What the task asks: Using the entries below, copy exactly each line from the line with "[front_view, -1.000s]" up to and including the line with "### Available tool", with every picture left out.

═══

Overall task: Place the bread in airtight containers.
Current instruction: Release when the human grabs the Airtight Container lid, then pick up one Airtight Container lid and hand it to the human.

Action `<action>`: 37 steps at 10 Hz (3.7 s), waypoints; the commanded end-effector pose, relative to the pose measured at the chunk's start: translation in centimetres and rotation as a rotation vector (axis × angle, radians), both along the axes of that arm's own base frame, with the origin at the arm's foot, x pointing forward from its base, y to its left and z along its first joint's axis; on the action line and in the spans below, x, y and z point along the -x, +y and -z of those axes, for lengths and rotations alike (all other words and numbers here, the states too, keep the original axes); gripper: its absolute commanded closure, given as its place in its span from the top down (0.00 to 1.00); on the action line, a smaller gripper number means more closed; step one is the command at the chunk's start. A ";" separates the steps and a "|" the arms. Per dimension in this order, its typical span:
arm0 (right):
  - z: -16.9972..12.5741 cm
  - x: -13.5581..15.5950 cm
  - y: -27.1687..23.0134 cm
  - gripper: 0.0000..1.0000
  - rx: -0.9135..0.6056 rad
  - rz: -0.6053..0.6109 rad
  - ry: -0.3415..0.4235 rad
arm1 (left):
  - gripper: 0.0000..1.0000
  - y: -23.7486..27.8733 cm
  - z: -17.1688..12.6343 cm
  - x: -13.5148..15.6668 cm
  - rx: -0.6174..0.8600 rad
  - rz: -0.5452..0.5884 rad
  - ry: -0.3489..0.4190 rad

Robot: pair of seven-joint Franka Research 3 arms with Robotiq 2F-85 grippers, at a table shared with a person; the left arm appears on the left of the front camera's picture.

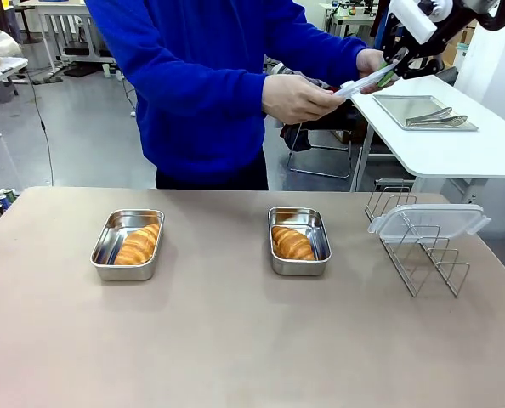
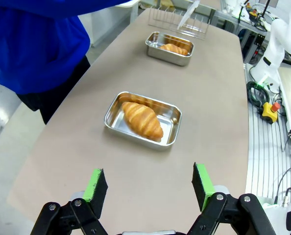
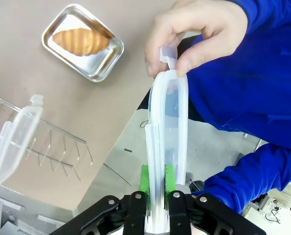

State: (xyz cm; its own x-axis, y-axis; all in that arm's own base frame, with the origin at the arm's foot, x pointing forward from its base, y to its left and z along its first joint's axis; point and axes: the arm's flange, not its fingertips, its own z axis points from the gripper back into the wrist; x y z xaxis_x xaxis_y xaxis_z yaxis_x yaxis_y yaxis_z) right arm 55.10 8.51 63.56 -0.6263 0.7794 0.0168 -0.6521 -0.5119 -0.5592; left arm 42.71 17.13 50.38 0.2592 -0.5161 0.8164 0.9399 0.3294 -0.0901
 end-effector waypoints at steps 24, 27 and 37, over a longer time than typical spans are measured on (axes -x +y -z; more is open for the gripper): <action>8.1 6.8 -26.9 1.00 -0.867 0.542 0.626 | 0.91 0.0 -0.1 0.2 -0.005 0.017 -0.006; 8.1 6.8 -26.9 1.00 -0.867 0.542 0.626 | 0.91 0.0 -0.1 0.2 -0.005 0.017 -0.006; 10.5 6.5 -21.6 1.00 -0.435 0.524 0.556 | 0.91 0.0 -0.1 0.2 -0.005 0.017 -0.006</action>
State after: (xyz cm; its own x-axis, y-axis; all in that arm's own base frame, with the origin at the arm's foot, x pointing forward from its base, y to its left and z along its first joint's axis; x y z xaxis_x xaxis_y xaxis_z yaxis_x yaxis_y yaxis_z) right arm 49.14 -15.63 54.30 0.0539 0.7205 0.6914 -0.9758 0.1850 -0.1167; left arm 42.66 17.17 50.43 0.2592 -0.5160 0.8165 0.9396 0.3303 -0.0896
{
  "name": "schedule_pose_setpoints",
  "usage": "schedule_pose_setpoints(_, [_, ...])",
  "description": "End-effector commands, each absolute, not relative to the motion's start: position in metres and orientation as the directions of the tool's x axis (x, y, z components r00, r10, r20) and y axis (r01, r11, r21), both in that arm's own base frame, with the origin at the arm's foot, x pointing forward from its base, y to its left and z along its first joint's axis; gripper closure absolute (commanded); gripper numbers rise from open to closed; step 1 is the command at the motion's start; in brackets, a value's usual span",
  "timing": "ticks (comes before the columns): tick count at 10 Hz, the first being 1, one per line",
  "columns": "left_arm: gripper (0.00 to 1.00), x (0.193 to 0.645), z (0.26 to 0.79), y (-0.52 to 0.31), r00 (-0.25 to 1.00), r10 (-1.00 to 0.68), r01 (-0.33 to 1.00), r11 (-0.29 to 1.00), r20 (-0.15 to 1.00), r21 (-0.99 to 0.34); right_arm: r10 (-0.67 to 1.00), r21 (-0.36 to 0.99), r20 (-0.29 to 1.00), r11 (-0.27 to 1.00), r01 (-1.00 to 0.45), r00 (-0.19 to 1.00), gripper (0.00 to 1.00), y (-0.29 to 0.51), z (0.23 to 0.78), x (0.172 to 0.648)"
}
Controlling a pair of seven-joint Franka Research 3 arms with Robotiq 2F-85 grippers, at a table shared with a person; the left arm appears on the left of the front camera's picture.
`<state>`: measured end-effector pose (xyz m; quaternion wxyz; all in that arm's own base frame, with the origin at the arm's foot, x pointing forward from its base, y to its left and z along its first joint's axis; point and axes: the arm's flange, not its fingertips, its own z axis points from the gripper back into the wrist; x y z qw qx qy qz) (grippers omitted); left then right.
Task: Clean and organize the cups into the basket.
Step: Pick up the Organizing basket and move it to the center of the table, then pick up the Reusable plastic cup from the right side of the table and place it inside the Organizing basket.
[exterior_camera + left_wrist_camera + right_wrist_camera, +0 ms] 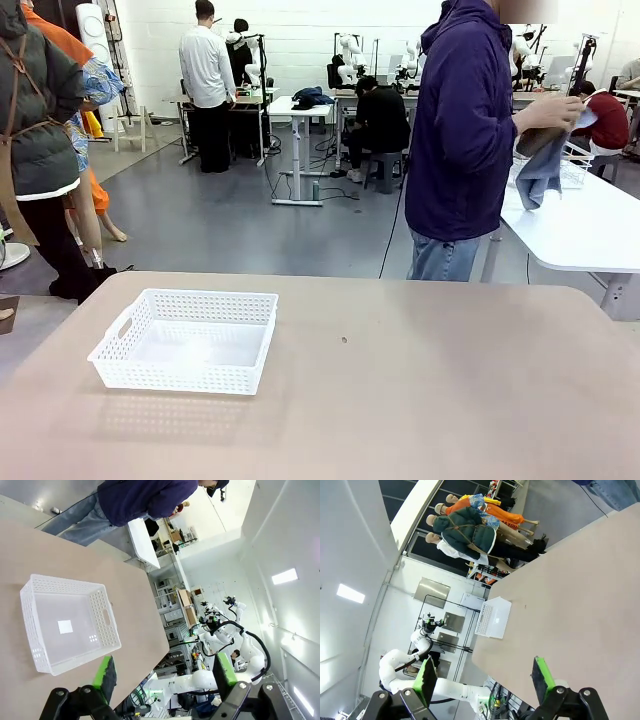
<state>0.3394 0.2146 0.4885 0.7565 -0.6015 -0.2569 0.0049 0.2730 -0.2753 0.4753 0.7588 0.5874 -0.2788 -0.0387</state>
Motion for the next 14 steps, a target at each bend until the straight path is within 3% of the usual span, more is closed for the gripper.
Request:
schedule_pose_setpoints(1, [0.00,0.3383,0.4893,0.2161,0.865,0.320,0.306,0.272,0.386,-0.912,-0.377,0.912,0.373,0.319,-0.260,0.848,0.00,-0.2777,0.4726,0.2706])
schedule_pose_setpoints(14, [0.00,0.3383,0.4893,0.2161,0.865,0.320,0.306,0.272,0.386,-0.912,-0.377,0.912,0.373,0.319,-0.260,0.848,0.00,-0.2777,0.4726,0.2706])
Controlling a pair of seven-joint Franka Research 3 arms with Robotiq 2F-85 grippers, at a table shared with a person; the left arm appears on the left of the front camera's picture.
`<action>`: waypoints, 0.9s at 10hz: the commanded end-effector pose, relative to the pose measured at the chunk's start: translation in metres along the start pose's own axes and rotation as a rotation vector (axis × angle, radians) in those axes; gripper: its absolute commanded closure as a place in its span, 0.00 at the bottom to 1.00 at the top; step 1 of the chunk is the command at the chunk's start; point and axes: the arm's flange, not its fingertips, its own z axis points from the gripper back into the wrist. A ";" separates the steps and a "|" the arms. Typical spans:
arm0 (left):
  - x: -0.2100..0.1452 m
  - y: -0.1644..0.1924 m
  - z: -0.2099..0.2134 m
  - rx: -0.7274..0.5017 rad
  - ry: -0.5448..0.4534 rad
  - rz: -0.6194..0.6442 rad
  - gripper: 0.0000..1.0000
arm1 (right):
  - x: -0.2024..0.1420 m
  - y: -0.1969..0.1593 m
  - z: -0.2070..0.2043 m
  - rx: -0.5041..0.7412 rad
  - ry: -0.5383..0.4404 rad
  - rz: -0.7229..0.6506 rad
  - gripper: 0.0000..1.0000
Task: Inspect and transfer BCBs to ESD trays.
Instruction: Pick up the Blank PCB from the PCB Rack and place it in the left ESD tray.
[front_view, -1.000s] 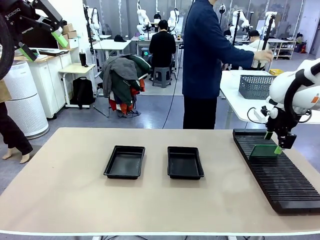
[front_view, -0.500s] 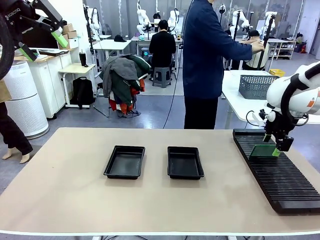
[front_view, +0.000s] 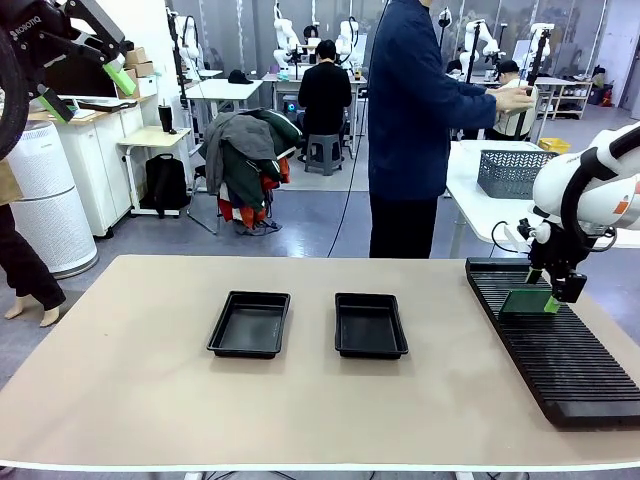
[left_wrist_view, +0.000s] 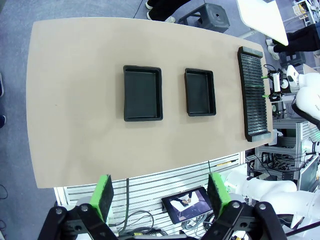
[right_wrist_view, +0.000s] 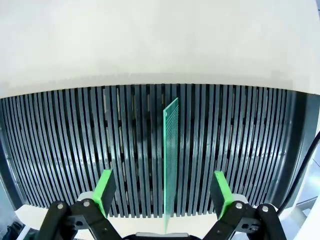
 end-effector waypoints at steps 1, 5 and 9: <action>0.000 0.000 -0.001 -0.010 0.004 -0.004 0.00 | 0.000 0.000 0.000 0.000 0.000 0.000 0.00; 0.000 0.000 -0.001 -0.010 0.004 -0.004 0.00 | 0.000 0.004 0.002 -0.047 0.043 0.003 0.05; 0.000 0.000 -0.001 -0.010 0.004 -0.004 0.00 | 0.005 0.002 -0.002 -0.047 0.075 0.001 0.22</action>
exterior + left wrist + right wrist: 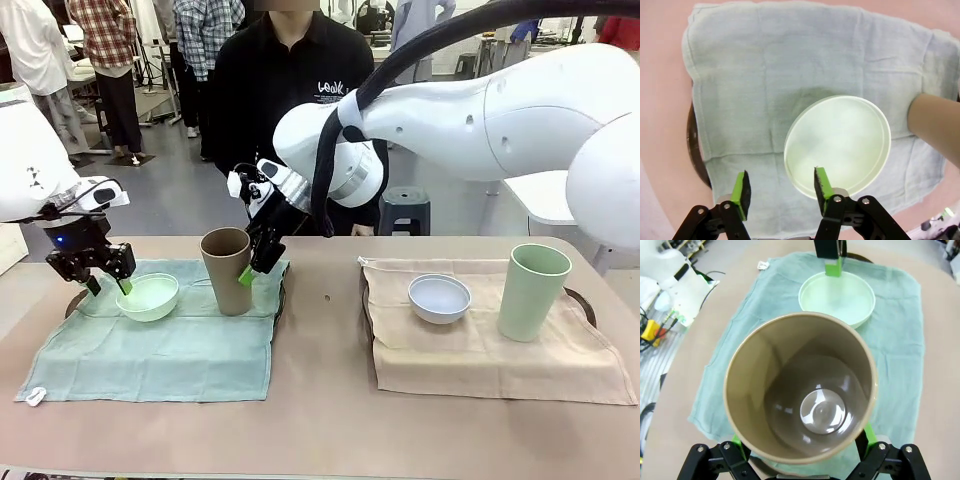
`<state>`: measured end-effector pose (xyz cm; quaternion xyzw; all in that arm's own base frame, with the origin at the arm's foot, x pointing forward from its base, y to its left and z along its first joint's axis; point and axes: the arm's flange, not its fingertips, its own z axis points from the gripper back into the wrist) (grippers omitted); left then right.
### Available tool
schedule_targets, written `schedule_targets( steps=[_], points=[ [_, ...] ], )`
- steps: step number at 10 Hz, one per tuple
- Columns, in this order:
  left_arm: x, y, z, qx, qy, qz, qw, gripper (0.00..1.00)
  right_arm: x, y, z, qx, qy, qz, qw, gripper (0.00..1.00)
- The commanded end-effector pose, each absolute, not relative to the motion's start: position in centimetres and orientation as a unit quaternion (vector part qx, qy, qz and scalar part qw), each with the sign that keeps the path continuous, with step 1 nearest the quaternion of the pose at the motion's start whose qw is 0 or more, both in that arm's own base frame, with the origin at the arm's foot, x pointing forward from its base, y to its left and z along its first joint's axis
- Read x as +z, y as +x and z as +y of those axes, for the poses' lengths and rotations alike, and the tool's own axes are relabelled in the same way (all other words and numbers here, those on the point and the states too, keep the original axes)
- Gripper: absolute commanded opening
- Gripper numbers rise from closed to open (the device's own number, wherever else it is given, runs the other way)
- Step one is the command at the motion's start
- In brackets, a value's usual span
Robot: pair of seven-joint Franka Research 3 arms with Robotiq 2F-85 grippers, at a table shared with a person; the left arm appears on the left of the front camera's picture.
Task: Set up a tray with a mat and arrange the tableware.
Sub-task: Place the Picnic Bowl and Reusable plastic cup back onto the Handle tray in front of the human's position.
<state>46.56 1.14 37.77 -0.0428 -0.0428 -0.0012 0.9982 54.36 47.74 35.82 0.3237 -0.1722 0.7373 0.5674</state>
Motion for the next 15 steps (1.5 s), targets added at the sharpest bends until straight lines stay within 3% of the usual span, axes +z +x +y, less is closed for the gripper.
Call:
schedule_targets(
  steps=[1,3,5,9,11,14,15],
  points=[
    [39.5,45.5,1.9,-0.002,-0.052,-0.043,0.998,0.86,37.0,52.8,45.9,0.719,0.321,-0.143,0.6,1.0],
    [41.5,44.6,2.6,-0.01,-0.066,-0.061,0.996,0.99,39.0,52.6,44.2,0.676,0.298,-0.142,0.659,1.0],
    [43.5,43.5,2.9,-0.029,-0.082,-0.074,0.994,0.98,40.5,52.3,43.1,0.613,0.273,-0.129,0.73,1.0],
    [50.5,41.2,1.1,-0.098,-0.089,-0.09,0.987,0.98,48.6,47.2,40.4,0.423,0.237,0.038,0.874,1.0],
    [55.6,40.1,-1.2,-0.103,-0.033,-0.098,0.989,0.98,53.7,42.2,39.3,0.374,0.193,0.115,0.9,1.0],
    [59.9,38.8,-4.6,-0.031,0.019,-0.018,0.999,0.98,58.9,37.3,39.5,0.33,0.058,0.103,0.937,1.0],
    [58.4,38.9,-2.9,-0.099,-0.015,-0.09,0.991,0.98,57.0,38.3,38.7,0.342,0.156,0.121,0.919,1.0]
  ],
)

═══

Result of the exercise:
[front_view, -1.000s] 
[front_view, -0.500s] 
[front_view, +0.000s] 
[left_wrist_view, +0.000s] 
[right_wrist_view, +0.000s] 
 end-effector waypoints at steps 1, 5 and 9: <action>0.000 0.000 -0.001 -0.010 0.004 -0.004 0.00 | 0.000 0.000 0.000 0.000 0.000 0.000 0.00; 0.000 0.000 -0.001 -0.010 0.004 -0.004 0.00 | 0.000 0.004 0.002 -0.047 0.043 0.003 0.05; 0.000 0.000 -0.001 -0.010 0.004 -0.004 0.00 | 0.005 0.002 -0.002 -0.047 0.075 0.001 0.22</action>
exterior + left wrist + right wrist: 
`<state>`: measured end-effector pose (xyz cm; quaternion xyzw; all in that arm's own base frame, with the origin at the arm's foot, x pointing forward from its base, y to its left and z along its first joint's axis; point and axes: the arm's flange, not its fingertips, its own z axis points from the gripper back into the wrist) (grippers omitted); left then right.
### Available tool

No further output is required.